Anche a te sarà capitato almeno una volta nella vita di fermarti a guardare il cielo stellato e di chiederti: “cosa c’è al di là di esso? Esiste Dio? Da dove vengo io? E dove sono diretto?”. La più grande necessità di tutti gli uomini è quella di indagare e di trovare un senso alla sua esistenza. Proprio da questa osservazione e dal bisogno di rispondere alle domande che ne nascevano, è sorto un itinerario, un percorso che avrebbe potuto guidare credenti e non; chiunque si trovasse nella necessità di rispondere ai grandi perché. Una sorta di vademecum sui grandi interrogativi della vita, un libro dal titolo “Testa o Croce?” che vuol essere un connubio tra fede e ragione, tra la scienza da una parte e l’esistenza di Dio dall’altra. Un testo per tutti, perché tutti siamo in ricerca.

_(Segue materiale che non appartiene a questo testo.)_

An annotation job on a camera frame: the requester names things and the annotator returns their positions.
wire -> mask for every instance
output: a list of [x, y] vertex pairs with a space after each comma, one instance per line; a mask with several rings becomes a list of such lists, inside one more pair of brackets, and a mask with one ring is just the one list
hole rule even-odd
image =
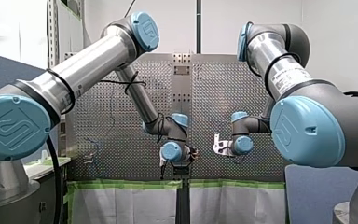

Forse anche a te sarà capitato di chiederti se tutto ciò che esiste non sia frutto del caso.

È legittimo interrogarsi e mettere in discussione le proprie certezze: se si risponde esse ne escono rafforzate e anche il dubbio può diventare un punto di partenza, un luogo di conversione. Ogni uomo de-sidera (dal latino “sidus” = stella) il cielo, anela all’infinito, pur avendo i piedi ben piantati per terra. Chi di noi, infatti, può dire di essere “sazio”? Di non desiderare una vita che non muore? L’essere umano, sin da piccolo, desidera raggiungere sempre di più rispetto a quello che ha già conquistato. Tutto ciò che lo circonda, non può che saziarlo per un tempo circoscritto. Solo Dio può riempirlo di eternità: il nostro cuore non trova pace finché non riposa in Lui. “Testa o Croce” indaga sulle prove relative al fatto che tutto ciò che ci circonda, e tutte le scoperte e le aspirazioni dell’uomo altro non sono che la Sua impronta, il punto di partenza per incontrarLo.

E se Gesù fosse la risposta a tutti i tuoi perché?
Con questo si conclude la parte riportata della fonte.